> [WHAT TO PRODUCE]: Output the full listing below exactly, without the pictures.

++++ DATASET EXCERPT

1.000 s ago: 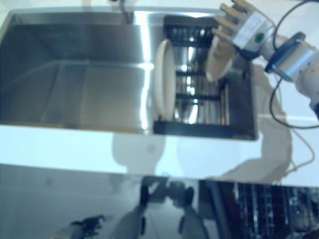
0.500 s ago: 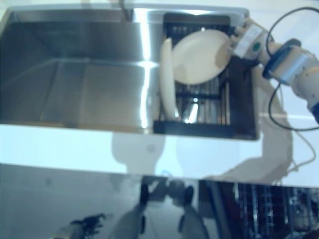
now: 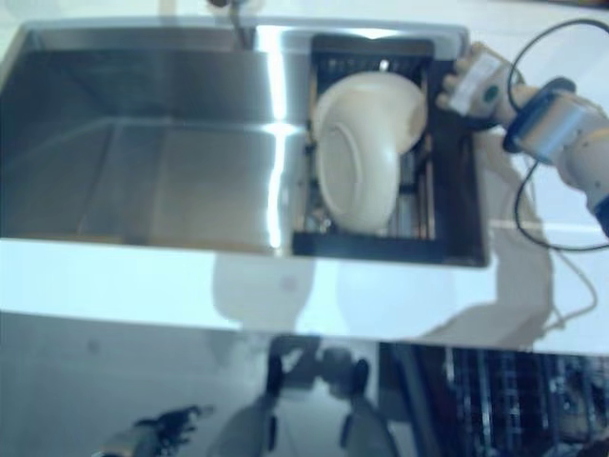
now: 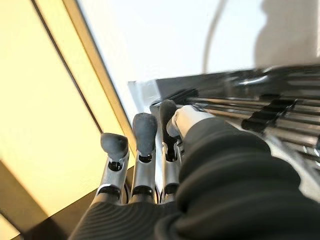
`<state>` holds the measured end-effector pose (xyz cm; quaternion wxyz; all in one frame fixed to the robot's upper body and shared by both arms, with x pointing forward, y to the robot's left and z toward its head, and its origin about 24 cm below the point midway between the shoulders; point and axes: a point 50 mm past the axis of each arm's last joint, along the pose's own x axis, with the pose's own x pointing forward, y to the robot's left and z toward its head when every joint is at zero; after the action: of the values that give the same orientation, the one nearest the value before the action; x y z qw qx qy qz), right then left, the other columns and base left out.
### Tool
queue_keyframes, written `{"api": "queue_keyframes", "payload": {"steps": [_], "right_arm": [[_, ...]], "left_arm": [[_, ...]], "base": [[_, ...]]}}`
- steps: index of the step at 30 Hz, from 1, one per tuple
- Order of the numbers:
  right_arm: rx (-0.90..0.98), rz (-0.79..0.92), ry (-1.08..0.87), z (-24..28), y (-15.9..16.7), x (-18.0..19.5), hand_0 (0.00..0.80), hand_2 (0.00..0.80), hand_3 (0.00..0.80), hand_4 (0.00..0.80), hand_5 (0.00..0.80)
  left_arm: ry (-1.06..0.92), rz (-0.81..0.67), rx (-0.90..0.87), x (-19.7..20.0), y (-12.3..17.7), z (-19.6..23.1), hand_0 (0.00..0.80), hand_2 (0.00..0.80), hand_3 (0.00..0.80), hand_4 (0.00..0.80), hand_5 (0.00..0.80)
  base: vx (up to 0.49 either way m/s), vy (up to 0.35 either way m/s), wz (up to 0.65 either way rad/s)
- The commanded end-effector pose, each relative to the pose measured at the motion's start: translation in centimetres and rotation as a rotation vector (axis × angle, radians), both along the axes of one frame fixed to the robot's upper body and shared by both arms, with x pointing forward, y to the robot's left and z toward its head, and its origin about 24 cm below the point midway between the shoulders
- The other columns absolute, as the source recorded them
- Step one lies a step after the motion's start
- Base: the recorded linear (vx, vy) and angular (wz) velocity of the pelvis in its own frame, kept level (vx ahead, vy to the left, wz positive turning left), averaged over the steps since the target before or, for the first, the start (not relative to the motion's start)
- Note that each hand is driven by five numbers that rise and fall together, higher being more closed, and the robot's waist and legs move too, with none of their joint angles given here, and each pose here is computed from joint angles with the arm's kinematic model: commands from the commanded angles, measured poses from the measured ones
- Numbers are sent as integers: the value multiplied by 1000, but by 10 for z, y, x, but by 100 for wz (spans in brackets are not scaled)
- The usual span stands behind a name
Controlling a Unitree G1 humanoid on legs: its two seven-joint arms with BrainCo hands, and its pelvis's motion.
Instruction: Take plates into dishwasher
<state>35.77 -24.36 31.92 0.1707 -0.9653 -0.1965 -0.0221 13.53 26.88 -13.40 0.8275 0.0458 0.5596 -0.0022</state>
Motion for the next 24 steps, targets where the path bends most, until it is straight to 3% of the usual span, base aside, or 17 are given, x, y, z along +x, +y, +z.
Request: {"api": "queue_keyframes", "payload": {"steps": [1,10,11,12,24], "right_arm": [[56,-28,-85,20,-14,-5,800,800,800,800,800],[183,2,-115,26,-18,-9,800,800,800,800,800],[208,2,-121,28,-20,-10,640,640,640,640,640],[238,-12,-124,29,-23,-10,0,0,0,0,0],[684,-145,8,19,-48,-13,0,0,0,0,0]], "left_arm": [[75,-21,44,-17,9,-4,0,0,0,0,0],[119,-27,46,-32,11,-7,0,0,0,0,0],[125,-28,44,-34,11,-8,0,0,0,0,0],[133,-32,43,-36,11,-8,0,0,0,0,0],[203,-24,36,-60,13,-13,0,0,0,0,0]], "base": [[0,0,0],[23,0,0],[46,15,0],[46,20,1],[76,37,-5]]}}
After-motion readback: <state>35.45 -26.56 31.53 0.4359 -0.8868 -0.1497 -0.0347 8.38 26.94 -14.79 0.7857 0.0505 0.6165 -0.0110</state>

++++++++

> [RESPONSE FOR THIS EXERCISE]:
1.000 s ago: 
0.500 s ago: 
now: 
now: 
`<state>` holds the measured end-effector pose (xyz cm; quaternion wxyz; all in one frame fixed to the robot's upper body and shared by both arms, with x pointing forward, y to the robot's left and z toward its head, and its origin about 24 cm below the point midway between the shoulders; point and axes: a point 50 mm past the axis of each arm's last joint, along the pose's own x axis, with the pose's own x pointing forward, y to the robot's left and z toward its head when every joint is at zero; after the action: of the values that give the same orientation, the one nearest the value before the action; x y z qw qx qy qz), right then left, the other columns and base left out.
### Tool
queue_keyframes, written `{"api": "queue_keyframes", "payload": {"steps": [_], "right_arm": [[_, ...]], "left_arm": [[_, ...]], "base": [[_, ...]]}}`
- steps: index of the step at 30 Hz, from 1, one per tuple
- Order of the numbers:
  right_arm: rx (-0.90..0.98), rz (-0.79..0.92), ry (-1.08..0.87), z (-24..28), y (-15.9..16.7), x (-18.0..19.5), hand_0 (0.00..0.80), hand_2 (0.00..0.80), hand_3 (0.00..0.80), hand_4 (0.00..0.80), hand_5 (0.00..0.80)
  left_arm: ry (-1.06..0.92), rz (-0.81..0.67), rx (-0.90..0.87), x (-19.7..20.0), y (-12.3..17.7), z (-19.6..23.1), hand_0 (0.00..0.80), hand_2 (0.00..0.80), hand_3 (0.00..0.80), hand_4 (0.00..0.80), hand_5 (0.00..0.80)
  base: vx (up to 0.49 either way m/s), vy (up to 0.35 either way m/s), wz (up to 0.65 either way rad/s)
- The commanded end-effector pose, each relative to the pose measured at the motion's start: translation in centimetres and rotation as a rotation vector (axis × angle, radians), both along the axes of one frame fixed to the robot's upper body and shared by both arms, with x pointing forward, y to the robot's left and z toward its head, and its origin about 24 cm below the point midway between the shoulders
- The other columns absolute, as the source recorded them
- Step one lies a step after the motion's start
- Base: the recorded linear (vx, vy) and angular (wz) velocity of the pelvis in its own frame, kept level (vx ahead, vy to the left, wz positive turning left), averaged over the steps since the target before or, for the first, the start (not relative to the motion's start)
- Note that each hand is driven by five numbers that rise and fall together, higher being more closed, and the robot's waist and legs move too, with none of their joint angles given here, and each pose here is computed from joint angles with the arm's kinematic model: commands from the commanded angles, measured poses from the measured ones
- Numbers are sent as integers: the value multiplied by 1000, but by 10 for z, y, x, but by 100 for wz (spans in brackets are not scaled)
- The usual span stands behind a name
Controlling a Unitree G1 humanoid on legs: its two seven-joint arms with BrainCo hands, and its pelvis's motion.
Instruction: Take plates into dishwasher
<state>35.77 -24.36 31.92 0.1707 -0.9653 -0.1965 -0.0221 13.53 26.88 -13.40 0.8275 0.0458 0.5596 -0.0022</state>
Motion for the next 24 steps, targets where the path bends most, until it is straight to 3% of the usual span, base aside, or 17 are given, x, y, z along +x, +y, +z.
Request: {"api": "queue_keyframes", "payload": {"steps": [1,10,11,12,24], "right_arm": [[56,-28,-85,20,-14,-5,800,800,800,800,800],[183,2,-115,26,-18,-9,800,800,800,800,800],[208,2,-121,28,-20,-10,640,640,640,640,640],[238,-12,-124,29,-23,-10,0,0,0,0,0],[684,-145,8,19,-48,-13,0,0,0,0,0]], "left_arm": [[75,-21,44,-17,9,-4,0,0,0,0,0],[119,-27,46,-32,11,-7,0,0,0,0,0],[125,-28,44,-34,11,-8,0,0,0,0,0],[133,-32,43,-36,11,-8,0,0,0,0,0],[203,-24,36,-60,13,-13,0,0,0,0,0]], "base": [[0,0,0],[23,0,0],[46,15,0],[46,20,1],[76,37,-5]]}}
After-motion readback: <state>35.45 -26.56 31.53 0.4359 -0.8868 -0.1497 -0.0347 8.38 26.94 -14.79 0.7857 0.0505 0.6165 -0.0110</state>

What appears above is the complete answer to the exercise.